Field Fisher Waterhouse (FFW) has taken a lead role for the Metropolitan Police in settling former police commander Ali Dizaei’s five employment tribunal claims against his former employer.
The disgraced former commander was suspended in 2008 over suspicion he had framed businessman Waad al-Baghadi in a row over money – a crime for which he was later convicted. Dizaei launched five employment tribunal claims against his employer, all of which have now been settled out of court.
FFW partner Richard Kenyon and associate Neil Johnston represented the Mayor’s Office for Policing and Crime (Mopac, formerly the Metropolitan Police Authority or MPA), instructing Clive Sheldon QC and Patrick Halliday of 11KBW.
The MPA is a longstanding FFW client and partners Neil Johnston and Richard Kenyon have worked on the Dizaei case from the start.
Matrix Chambers’ Thomas Linden QC and Devereux Chambers’ Alison Padfield were instructed for the Metropolitan Police Commisioner by Melanie Jones from the Metropolitan Police Service (MPS).
Dizaei was represented by PSB Law partner Eddie Parladorio. In December last year, Matrix Chambers’ Michael Duggan was instructed to resist a strike-out application thought to have helped pave the way for the settlement but he has not been involved since then.

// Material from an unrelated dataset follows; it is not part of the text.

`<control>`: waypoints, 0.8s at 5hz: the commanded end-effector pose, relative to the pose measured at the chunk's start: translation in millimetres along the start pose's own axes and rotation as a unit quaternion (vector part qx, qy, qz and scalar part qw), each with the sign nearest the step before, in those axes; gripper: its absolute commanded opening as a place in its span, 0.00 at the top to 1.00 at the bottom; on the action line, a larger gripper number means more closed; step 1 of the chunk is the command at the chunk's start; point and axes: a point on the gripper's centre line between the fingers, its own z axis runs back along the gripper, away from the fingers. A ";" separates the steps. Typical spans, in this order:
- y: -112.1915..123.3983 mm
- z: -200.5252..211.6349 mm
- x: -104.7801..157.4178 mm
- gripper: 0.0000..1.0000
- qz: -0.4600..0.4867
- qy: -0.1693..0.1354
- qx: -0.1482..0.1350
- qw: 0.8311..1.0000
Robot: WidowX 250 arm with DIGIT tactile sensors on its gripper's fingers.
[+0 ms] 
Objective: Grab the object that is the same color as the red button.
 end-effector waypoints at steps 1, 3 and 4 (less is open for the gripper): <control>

The former police commander launched legal proceedings against the MPS and the commissioner following his 2008 suspension from the force. He claimed that his suspension and decisions not to promote him were acts of race discrimination, connected to his role as president of the National Black Police Officers Association. In total, five separate claims were launched against 17 respondents.

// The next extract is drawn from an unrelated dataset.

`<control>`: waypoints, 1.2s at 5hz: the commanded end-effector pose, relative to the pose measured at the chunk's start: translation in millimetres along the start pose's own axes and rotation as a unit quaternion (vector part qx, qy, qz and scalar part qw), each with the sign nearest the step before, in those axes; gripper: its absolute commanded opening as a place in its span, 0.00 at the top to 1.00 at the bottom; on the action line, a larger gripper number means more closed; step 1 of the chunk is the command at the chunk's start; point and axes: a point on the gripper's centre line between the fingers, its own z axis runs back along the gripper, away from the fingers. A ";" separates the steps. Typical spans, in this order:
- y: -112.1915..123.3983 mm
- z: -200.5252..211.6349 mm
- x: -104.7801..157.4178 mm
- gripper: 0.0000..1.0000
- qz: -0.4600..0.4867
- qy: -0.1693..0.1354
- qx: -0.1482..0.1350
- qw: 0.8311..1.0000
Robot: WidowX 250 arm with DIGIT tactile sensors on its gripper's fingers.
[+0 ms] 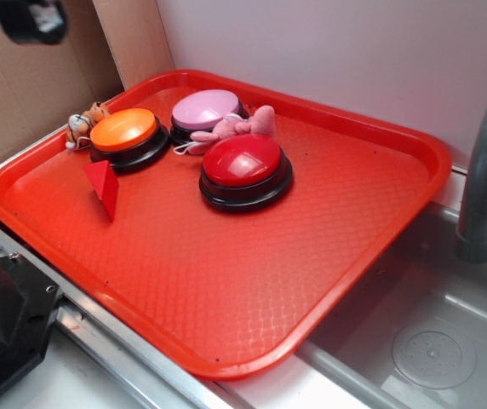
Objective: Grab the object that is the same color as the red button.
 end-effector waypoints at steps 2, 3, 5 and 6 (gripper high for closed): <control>45.3 -84.3 38.8 0.00 0.230 -0.067 0.052 0.969; 50.3 -119.6 45.5 0.00 0.229 -0.077 0.086 0.967; 64.1 -161.1 49.0 0.00 0.250 -0.092 0.092 0.960; 68.6 -171.2 54.8 0.00 0.249 -0.094 0.097 0.959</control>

The case was originally set down for 40 days in the Central London Employment Tribunal in April this year, but the proceedings were postponed until January 2014 due to the criminal prosecutions underway. Dizaei was originally jailed in 2010 for framing al-Baghadi, but mounted a successful appeal in 2011. That was then overturned the following year, leading to another reduced prison sentence for perverting the course of justice. Dizaei’s second appeal was also quashed in February 2013.